A home in Los Angeles, California, USA, Sunday, July 13th, 2025. Like the wider US markets, home sales in Southern California are slowing down as cold demand of high interest rates and economic uncertainty.
Eric Sayer | Bloomberg | Getty Images
Sales of homes owned before June fell 2.7% in May, down from 3.93 million on a seasonally adjusted annual basis, according to the National Association of Realtors. Analysts were hoping for a drop of just 0.7%. Sales have not changed since June 2024.
The report is based on the closure, so if the average rate for a 30-year fixed mortgage exceeded 7% several times and not below 6.8%, the contract likely signed in April and May, according to Daily Daily.
“High mortgage fees are causing home sales to continue to get stuck at cyclical lows,” said Lawrence Yun, chief economist at NAR, in the release. “If the average mortgage rate drops to 6%, the scenario analysis suggests that 160,000 renters become first-time homeowners from existing homeowners, leading to rising sales activity.”
Mortgage rates have not moved significantly in the past few months, but remain stubbornly high amid concerns over the wider economy. Currently, the average rate is 6.77%.

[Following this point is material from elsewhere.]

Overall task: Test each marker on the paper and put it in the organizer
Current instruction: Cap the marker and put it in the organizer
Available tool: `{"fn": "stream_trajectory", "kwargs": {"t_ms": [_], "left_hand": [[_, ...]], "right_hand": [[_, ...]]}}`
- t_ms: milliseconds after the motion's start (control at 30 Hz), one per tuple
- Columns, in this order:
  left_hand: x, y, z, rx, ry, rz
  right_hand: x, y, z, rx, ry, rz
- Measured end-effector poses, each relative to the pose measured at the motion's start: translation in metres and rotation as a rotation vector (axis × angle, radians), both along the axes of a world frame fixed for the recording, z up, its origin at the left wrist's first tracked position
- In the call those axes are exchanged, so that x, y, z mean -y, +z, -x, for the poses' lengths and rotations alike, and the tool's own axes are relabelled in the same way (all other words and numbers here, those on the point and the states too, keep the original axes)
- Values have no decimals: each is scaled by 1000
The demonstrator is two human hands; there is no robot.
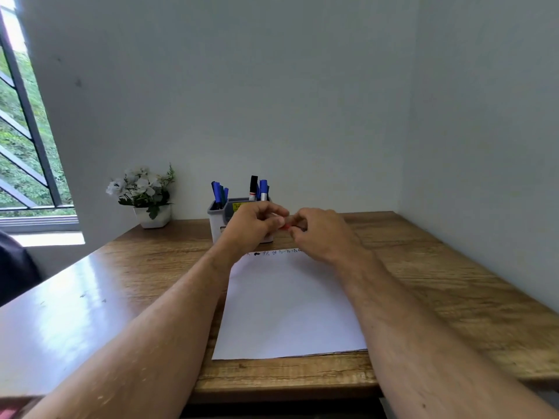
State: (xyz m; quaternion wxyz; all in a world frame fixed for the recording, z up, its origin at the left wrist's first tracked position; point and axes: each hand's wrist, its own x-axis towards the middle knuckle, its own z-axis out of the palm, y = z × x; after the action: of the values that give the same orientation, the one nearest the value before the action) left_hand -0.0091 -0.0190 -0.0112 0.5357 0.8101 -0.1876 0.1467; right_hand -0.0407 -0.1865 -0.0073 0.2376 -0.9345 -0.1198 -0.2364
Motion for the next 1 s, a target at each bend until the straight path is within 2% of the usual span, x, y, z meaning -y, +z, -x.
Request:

Supply continues to rise, with 1.53 million units being sold at the end of June. This represents 4.7 months of supply at the current sales pace, up 15.9% from the previous year. The market is still lean as six months of supply is considered balanced between buyers and sellers.
The median price of homes sold in June was $435,300, up 2% year-on-year, a record high in June. This marks the 24th consecutive month of an annual increase.
“Multi-year supply is increasing record home prices. Home construction continues to slow population growth. This is preventing first-time home buyers from entering the market,” Yun said, noting that the average homeowner’s wealth has increased by $140,900 over the past five years.
Sales continue to be excellent in the high end of the market. Homes under $100,000 fell 5% per year. Homes priced between $100,000 and $250,000 rose 5%. Homes priced above $1 million jumped to 14%.
The home is spending more on the market on an average of 27 days compared to last June 22nd. High-end homes sell faster than prices below $500,000.
First-time buyers accounted for 30% of sales. Historically, its demographic accounts for 40% of all buyers. The share of all cash transactions remained rising at 29% of sales. Pre-Covid cash sales account for around 20% of the market.
The listed homes received an average of 2.4 offers, down slightly from 2.5 last month, down from 2.9 the previous year.